> **What you need to do**: What's wanted is a faithful retyping of every entry, pictures excluded.

> **Records from a collection**:
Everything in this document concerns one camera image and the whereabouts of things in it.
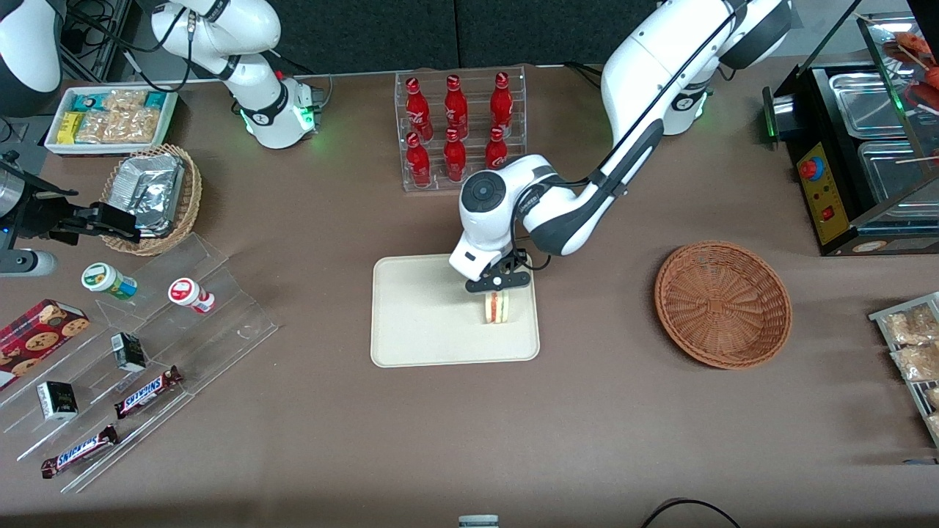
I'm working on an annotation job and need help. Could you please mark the black cable loop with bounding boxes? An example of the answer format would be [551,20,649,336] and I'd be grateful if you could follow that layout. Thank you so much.
[640,498,743,528]

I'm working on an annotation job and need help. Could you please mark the red cookie box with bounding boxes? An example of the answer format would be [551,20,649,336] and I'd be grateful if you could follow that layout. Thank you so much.
[0,298,91,390]

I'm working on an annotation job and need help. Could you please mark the red lid white cup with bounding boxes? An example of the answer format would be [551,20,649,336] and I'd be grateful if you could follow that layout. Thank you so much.
[168,277,216,315]

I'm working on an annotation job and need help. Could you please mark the small black carton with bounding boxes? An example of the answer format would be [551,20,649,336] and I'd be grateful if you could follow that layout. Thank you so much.
[37,381,79,422]
[111,332,148,374]

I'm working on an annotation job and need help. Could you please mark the white rectangular snack tray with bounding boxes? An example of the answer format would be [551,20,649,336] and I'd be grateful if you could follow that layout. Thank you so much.
[44,86,180,157]

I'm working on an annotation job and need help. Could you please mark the silver foil packs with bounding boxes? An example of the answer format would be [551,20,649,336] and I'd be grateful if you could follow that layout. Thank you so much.
[110,153,185,238]

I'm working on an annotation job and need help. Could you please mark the grey wire snack tray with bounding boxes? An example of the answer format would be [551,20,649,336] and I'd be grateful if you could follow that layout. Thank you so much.
[869,292,939,450]

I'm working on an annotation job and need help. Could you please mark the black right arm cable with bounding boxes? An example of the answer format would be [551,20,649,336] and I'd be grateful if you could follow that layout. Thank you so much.
[65,0,221,93]

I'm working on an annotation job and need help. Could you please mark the green lid white cup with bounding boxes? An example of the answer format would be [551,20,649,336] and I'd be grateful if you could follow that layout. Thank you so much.
[81,262,139,302]

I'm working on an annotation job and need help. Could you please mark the red cola bottle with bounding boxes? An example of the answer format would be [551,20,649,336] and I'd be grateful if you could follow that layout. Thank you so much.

> **Result of the exercise**:
Everything in this document concerns one camera image and the whereabouts of things in it.
I'm working on an annotation job and need help. Could you please mark the black cable loop with bounding boxes? An example of the answer format would be [551,20,649,336] and I'd be grateful if you could follow that layout. Thank you so much.
[640,498,743,528]

I'm working on an annotation job and need help. Could you please mark the red cookie box with bounding boxes? An example of the answer format would be [551,20,649,336] and I'd be grateful if you could follow that layout. Thank you so much.
[0,298,91,390]

I'm working on an annotation job and need help. Could you please mark the red lid white cup with bounding boxes? An example of the answer format would be [551,20,649,336] and I'd be grateful if you could follow that layout. Thank you so much.
[168,277,216,315]

I'm working on an annotation job and need help. Could you please mark the small black carton with bounding boxes? An example of the answer format would be [551,20,649,336] and I'd be grateful if you could follow that layout. Thank you so much.
[37,381,79,422]
[111,332,148,374]

I'm working on an annotation job and need help. Could you please mark the white rectangular snack tray with bounding boxes? An example of the answer format would be [551,20,649,336] and I'd be grateful if you could follow that layout. Thank you so much.
[44,86,180,157]

I'm working on an annotation job and need help. Could you please mark the silver foil packs with bounding boxes? An example of the answer format would be [551,20,649,336] and I'd be grateful if you could follow that layout. Thank you so much.
[110,153,185,238]

I'm working on an annotation job and need help. Could you please mark the grey wire snack tray with bounding boxes? An example of the answer format would be [551,20,649,336] and I'd be grateful if you could follow that layout. Thank you so much.
[869,292,939,450]

I'm working on an annotation job and need help. Could you please mark the black right arm cable with bounding boxes? An example of the answer format would be [551,20,649,336] and I'd be grateful if you could follow that layout. Thank you so much.
[65,0,221,93]

I'm working on an annotation job and need help. Could you please mark the green lid white cup with bounding boxes? An example of the answer format would be [551,20,649,336] and I'd be grateful if you could follow that layout. Thank you so much.
[81,262,139,302]

I'm working on an annotation job and need help. Could you please mark the red cola bottle with bounding boxes? An example of the answer format would be [551,20,649,336] and I'd be grateful if you could follow that layout. Thank you so much.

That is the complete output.